The circle of sin continued like a river of endless water.
Later on, after many events at the hospital, the rumor started among the night shift nurses on the tenth floor of that hospital. First one thought she saw a nun walking through the empty halls about three in the morning. Then another saw the nun sitting next to a patient in intensive care. The nun was young, beautiful, always smiling, always walking with such grace that it appeared she was floating. The rumors spread from there, and after a while, the hospital's entire staff became familiar with the nun on the tenth floor, although hardly anyone ever saw her. The rumor finally spread to the point where the nun had a name. It was Mary. The same one who jumped from the tenth floor years ago, the same Mary that worked with the terminally ill children. Some of the older workers even attested to the fact that the face indeed matched Mary's, even though none of them actually saw the ghost.

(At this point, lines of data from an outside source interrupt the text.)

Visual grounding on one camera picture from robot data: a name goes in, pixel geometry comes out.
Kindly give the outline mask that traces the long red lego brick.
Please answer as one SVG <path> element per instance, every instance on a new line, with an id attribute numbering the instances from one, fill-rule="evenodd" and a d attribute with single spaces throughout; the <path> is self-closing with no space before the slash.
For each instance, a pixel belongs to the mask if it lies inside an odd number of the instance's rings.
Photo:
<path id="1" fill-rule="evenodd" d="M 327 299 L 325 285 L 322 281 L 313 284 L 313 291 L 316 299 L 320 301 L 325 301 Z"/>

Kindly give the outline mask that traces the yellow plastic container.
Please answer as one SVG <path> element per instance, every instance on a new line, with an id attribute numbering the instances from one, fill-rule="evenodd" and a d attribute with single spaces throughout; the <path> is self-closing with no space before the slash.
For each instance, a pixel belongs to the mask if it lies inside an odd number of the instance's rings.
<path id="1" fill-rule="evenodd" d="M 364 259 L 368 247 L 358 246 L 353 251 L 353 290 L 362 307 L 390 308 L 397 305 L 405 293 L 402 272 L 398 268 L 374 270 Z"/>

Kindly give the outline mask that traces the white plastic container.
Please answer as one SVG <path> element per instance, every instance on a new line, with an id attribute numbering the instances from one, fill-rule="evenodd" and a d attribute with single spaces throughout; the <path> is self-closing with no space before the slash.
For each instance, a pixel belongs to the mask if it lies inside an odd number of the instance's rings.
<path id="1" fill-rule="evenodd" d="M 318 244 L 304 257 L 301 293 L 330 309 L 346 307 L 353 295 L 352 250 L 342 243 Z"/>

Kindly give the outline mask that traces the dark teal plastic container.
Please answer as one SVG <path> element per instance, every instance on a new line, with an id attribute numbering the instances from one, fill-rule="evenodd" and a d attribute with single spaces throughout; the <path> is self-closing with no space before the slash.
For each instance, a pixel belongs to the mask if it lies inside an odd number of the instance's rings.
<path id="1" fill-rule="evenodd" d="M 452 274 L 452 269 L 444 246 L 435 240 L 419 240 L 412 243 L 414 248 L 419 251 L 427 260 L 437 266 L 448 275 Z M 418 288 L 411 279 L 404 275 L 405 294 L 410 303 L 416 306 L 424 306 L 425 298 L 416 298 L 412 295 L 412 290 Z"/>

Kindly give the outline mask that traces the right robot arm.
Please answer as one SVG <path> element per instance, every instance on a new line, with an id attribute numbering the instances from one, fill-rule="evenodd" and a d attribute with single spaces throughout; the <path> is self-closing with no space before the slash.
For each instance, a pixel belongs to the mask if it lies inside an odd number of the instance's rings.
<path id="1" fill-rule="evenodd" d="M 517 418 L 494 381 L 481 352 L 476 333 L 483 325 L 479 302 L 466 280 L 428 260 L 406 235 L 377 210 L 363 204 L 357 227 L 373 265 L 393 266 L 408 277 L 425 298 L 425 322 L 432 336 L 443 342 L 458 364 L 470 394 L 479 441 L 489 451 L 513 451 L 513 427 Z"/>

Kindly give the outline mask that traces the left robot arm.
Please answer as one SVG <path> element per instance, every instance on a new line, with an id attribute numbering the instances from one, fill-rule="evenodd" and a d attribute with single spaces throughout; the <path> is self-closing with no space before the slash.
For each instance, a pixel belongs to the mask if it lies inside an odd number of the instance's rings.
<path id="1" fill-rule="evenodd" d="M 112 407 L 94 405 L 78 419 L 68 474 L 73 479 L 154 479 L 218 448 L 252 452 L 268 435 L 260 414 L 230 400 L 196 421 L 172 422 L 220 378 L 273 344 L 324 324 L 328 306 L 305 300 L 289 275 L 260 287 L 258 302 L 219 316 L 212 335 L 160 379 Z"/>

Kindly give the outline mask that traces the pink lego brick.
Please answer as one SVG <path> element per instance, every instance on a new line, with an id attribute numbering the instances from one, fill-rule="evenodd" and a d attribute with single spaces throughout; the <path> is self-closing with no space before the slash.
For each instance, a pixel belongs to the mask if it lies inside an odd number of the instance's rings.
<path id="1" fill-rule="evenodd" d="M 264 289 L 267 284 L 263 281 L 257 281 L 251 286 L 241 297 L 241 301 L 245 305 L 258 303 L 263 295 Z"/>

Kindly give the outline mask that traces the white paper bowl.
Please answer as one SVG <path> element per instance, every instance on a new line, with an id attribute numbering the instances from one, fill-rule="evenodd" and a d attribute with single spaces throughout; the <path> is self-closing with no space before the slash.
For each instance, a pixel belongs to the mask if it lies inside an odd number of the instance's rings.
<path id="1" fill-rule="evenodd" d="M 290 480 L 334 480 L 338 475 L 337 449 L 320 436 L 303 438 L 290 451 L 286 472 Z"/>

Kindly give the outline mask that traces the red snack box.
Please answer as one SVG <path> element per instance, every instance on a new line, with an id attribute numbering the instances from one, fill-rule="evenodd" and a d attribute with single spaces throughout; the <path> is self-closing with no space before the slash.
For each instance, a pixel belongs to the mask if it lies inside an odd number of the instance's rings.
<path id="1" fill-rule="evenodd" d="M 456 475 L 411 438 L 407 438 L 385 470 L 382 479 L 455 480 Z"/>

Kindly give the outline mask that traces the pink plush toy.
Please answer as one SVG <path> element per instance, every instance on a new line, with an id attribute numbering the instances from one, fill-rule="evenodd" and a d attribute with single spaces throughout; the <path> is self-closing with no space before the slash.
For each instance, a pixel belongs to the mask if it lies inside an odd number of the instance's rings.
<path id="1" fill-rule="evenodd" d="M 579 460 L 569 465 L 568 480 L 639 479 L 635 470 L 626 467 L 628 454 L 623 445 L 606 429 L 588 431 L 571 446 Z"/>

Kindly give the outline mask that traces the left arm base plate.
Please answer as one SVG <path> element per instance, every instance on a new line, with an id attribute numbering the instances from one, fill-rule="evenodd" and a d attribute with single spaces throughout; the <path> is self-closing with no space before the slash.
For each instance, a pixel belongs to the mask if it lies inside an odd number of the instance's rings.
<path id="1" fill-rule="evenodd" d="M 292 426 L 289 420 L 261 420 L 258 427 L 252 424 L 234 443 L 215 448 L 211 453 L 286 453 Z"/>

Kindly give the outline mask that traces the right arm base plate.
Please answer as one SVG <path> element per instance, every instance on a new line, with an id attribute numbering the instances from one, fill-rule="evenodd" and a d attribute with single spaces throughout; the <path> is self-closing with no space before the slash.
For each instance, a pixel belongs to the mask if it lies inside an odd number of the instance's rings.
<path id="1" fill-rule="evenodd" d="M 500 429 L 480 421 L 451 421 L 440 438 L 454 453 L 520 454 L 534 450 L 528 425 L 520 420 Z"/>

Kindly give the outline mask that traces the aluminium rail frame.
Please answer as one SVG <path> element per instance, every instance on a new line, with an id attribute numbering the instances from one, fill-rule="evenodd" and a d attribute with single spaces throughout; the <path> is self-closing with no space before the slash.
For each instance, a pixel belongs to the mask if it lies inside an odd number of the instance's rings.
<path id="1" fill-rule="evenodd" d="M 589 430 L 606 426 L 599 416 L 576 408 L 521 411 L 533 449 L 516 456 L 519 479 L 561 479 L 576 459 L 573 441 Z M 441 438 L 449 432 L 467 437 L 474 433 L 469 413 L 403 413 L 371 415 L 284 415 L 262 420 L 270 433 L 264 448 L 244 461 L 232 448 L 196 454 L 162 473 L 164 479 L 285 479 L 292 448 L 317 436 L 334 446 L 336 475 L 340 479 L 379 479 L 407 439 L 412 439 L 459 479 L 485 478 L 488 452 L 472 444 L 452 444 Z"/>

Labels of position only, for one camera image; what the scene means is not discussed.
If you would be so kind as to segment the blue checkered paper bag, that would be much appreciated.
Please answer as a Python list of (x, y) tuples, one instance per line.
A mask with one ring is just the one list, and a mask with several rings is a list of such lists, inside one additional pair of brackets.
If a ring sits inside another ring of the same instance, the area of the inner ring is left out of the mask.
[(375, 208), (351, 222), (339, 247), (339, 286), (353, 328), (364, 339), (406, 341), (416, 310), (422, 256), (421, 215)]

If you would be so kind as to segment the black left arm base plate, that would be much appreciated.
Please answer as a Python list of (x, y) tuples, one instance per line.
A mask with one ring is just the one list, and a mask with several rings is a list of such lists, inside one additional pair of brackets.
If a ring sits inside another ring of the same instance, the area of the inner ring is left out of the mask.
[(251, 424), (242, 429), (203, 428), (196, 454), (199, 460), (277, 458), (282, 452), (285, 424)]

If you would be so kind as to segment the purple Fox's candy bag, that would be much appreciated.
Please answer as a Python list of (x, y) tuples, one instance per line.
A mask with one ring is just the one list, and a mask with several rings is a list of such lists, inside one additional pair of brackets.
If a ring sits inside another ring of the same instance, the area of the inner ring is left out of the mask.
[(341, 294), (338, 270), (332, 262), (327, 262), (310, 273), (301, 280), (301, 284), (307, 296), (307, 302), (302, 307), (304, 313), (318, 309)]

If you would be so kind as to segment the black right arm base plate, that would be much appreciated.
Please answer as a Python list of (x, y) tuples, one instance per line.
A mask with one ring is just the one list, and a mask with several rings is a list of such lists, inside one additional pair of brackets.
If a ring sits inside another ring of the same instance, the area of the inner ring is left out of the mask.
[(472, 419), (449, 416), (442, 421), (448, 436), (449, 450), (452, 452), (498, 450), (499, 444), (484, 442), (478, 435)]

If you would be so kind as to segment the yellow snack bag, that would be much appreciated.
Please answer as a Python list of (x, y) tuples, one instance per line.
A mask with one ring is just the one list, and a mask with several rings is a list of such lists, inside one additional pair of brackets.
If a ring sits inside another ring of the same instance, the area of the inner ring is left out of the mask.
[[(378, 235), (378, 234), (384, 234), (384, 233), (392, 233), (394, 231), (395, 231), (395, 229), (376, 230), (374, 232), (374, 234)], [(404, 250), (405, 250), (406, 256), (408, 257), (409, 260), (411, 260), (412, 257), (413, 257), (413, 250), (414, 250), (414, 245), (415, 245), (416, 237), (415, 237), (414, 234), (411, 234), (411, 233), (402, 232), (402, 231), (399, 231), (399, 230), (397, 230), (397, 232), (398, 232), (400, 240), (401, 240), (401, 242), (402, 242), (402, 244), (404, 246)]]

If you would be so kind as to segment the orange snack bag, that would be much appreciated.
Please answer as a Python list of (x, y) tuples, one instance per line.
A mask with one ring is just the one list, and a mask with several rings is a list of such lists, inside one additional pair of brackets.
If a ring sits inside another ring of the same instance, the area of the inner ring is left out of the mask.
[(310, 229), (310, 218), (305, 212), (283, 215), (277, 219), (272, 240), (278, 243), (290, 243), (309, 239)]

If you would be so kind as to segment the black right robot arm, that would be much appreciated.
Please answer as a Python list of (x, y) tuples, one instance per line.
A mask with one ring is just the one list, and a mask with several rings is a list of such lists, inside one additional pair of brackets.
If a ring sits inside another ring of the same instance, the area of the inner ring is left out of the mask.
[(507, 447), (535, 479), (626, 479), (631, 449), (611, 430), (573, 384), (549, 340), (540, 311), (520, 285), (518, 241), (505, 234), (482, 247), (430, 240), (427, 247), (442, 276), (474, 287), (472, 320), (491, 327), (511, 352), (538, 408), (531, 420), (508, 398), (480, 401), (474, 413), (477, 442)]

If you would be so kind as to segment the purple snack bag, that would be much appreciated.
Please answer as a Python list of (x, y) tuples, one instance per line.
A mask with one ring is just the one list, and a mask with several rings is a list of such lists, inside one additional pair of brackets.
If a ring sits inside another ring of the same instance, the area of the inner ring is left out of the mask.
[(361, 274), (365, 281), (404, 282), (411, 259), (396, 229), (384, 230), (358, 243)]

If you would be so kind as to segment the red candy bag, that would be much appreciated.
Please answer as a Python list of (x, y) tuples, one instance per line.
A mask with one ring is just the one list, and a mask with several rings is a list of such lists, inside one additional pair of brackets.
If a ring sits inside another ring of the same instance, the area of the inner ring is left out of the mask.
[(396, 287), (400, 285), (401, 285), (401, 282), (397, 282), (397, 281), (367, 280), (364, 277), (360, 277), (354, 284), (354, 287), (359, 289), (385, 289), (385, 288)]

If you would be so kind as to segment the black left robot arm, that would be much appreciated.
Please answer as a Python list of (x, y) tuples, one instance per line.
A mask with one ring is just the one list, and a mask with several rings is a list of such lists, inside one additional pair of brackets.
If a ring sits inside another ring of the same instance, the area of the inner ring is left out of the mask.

Even David heard about the ghost. One night, he was working late in the intensive care unit on the tenth floor. The whole floor was nearly empty, with just a few nurses walking around and tending to the patients. Just the tenth floor alone of that hospital had over 30 rooms on two different sections. He needed coffee so he went to the break room. Inside the break room, two nurses were talking almost in secrecy about the recent sightings of the famous nun. At first, David ignored the nurses. But as he poured his coffee, he couldn't help but listen to their stories. One was telling the other that Jeannie had just seen the nun the night before walking in the graveyard. Jeannie was looking out the glass windows in the back of the tenth floor that overlooked the graveyard, when she saw something moving amongst the graves. It was the nun. Her long, black robe followed her as she slowly moved among the graves in the children's section. Of course, it being night and all, it was almost impossible to see the nun in any real definite form, but Jeannie swore that she could see the robe. By the time Jeannie was able to get another person's attention, the figure had mysteriously disappeared. Again, no witnesses were available to see the ghost.
David immediately wrote the whole idea off, attributing it to just another story concocted by night shift nurses that had too much time on their hands and too much imagination to do any good.